BattleTech fan since the early '90s, game design enthusiast since forever.

Sunday, November 4, 2012

Play a Short Battalion as Easily as a Lance

Provided that you're not too keen on 1:1 accuracy with the fictional setting, there is a very simple way to preserve the "feel" of BattleTech while fielding seven times as many miniatures:

Assign each location on regular 'Mech sheets to a separate figure.

Ignoring the head, this turns a lance into four squads of seven (twenty-eight figures total), and uses basically all the same rules as regular BattleTech. No need to roll on the hit location table, obviously, since each figure will target other figures individually; jump jets apply only to whichever figure has 'em on its crit table; heat is shared across all units in the squad; use 60-degree firing arcs, no rotation, for all figures; critical hits largely the same, except shoulder/hip crits immobilize the corresponding figure; figures occupy the entirety of whichever hex they're in, and can block LOS; ammo explosions apply full damage to the hex they're in, then apply half the excess to adjacent hexes; limbs mass 10% of the "full" 'Mech's mass and torsos mass 20%; physical attacks and weapons attacks are handled in the same phase, since each figure can only do one or the other anyways; each figure can do whatever physical attacks the location could normally, except that torso locations do 1/3rd normal charging damage.

Variations:
  1. Instead of making a second roll to check for critical hits, treat a roll of doubles on any appropriate To-Hit roll as a single successful crit.
  2. A squad deactivates when its "Center" is destroyed.
  3. Jump MP replaces ground MP 1:1 instead of being a separate movement mode.
  4. "Leg" figures can move anywhere they could normally; torsos can only move towards "legs," and cannot move beyond legs; arms must also move towards legs but can also continue beyond them.
  5. Split-location equipment (ammo, autocannon spillover crits, Artemis, etc) is removed from its current location and considered to be mounted outside the armor on the rear hexside of whichever figure carries the primary/bulk of the associated weapon.
  6. Legs get zero free facing changes; torsos get one free facing change; arms get two free facing changes.
  7. Figures (for purpose of city fighting or physical attack damage) determine their mass by summing all equipment and armor and structure etc. in the location. Assume split-location equipment spreads mass evenly across all crits, and that the engine puts 1/3rd of its mass in the center torso and splits the remaining 2/3rd between the legs.
  8. The "Center" figure absorbs the head location's armor & structure and weapons, but ignores pilot effects. 
  9. Instead of the "short/medium/long" "+0/+2/+4" brackets & modifiers applying to the range between shooter and target, assume all weapons are always in range, and apply them instead to the target's movement in place of the standard Target Movement Modifier table. Green pilots subtract one hex from their effective movement for this purpose; veteran pilots add one. 

Edit, November 16, 2012:
  • Alternate to variations 2 & 4: the center must remain within (Flank MP) hexes of at least one leg; each side torso must remain within (Flank MP) hexes of the center (or the hex the center was destroyed in); each arm must remain within (Flank MP) hexes of the associated side torso (or the hex the side was destroyed in).
  • Alternate to variation 8: each item in the head gets assigned to different non-center location; when a non-center location is destroyed, the whole team suffers effects as though the corresponding head item had suffered a critical hit. 

Edit, August 1, 2019:
  • Don't know when this dates to, but I just found an old note suggesting that each unit track heat individually and units in base contact can share cooling capacity. (Harsh.) Possibly as an alternative to the movement restrictions mentioned earlier.

2 comments :

  1. Number one is well worth doing in any general pick-up game to speed up play.

    ReplyDelete
  2. It averages ~30% as many crits as the regular rule, though... maybe treat it as "limb blown off / 3 torso crits" for structure damage and as a single "through armor critical" for armor damage.

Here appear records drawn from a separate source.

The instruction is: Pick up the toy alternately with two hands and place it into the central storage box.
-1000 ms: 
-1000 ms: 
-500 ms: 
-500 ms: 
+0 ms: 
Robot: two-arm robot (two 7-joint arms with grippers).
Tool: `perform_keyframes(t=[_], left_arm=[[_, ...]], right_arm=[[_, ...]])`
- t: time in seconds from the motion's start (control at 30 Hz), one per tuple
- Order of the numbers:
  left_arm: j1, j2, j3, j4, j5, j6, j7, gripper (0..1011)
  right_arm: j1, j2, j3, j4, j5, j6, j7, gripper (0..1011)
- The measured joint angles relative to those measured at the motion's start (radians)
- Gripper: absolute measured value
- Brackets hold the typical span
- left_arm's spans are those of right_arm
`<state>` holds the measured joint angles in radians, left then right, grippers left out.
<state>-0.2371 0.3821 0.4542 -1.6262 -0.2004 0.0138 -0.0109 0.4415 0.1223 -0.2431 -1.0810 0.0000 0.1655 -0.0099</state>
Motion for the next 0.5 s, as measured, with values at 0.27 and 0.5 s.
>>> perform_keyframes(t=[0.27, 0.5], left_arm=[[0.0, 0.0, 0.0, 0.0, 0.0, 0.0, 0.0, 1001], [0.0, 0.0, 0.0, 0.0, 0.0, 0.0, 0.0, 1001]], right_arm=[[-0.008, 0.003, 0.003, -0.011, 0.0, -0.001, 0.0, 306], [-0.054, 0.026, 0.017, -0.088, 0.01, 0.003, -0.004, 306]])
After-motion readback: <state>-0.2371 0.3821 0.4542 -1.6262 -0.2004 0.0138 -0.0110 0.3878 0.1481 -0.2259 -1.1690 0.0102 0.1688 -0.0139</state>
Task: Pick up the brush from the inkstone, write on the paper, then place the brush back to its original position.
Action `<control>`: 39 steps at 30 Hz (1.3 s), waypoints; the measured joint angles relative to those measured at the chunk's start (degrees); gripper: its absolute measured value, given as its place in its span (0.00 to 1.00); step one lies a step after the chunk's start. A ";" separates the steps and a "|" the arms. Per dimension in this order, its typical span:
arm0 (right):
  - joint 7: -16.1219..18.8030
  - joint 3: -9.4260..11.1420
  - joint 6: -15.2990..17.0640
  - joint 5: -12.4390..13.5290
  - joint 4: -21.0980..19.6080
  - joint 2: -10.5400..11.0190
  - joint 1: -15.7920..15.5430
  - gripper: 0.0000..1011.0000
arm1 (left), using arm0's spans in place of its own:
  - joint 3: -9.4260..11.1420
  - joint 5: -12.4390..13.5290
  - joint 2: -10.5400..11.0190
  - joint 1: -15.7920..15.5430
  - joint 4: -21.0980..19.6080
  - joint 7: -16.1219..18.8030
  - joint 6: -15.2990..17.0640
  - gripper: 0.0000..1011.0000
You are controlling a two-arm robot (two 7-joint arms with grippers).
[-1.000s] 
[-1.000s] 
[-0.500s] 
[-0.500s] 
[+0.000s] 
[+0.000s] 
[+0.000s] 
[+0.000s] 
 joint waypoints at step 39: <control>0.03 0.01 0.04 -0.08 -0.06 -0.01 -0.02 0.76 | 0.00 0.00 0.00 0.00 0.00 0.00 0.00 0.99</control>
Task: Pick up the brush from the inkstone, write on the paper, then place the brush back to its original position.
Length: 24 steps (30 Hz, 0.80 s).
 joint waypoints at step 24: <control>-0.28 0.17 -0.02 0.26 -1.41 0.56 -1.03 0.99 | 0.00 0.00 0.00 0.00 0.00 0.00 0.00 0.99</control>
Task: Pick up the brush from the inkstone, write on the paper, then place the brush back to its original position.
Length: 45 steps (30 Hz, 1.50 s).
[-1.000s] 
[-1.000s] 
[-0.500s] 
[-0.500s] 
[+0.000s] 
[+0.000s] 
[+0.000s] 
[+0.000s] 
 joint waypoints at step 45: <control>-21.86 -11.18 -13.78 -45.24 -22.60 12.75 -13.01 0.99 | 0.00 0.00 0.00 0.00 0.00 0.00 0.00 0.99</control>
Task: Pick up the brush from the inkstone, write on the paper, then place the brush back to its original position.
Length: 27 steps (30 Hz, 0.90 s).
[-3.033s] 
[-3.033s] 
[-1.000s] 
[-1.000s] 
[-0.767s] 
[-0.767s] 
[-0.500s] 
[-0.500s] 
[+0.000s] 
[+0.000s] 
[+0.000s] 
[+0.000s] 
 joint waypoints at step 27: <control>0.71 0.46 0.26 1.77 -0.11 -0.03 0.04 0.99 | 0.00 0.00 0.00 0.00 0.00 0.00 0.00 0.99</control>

    That would make regular TACs ~17% more common, which sounds fair to me. "Floating TACs," if you want TACs to apply to non-torso locations, would become a whopping 6x as common. Which may speed things up or slow things down, depending on the innards particular to your 'Mech.

    It's pretty hard to speed these things up without losing detail; custom dice might be another useful way to condense things.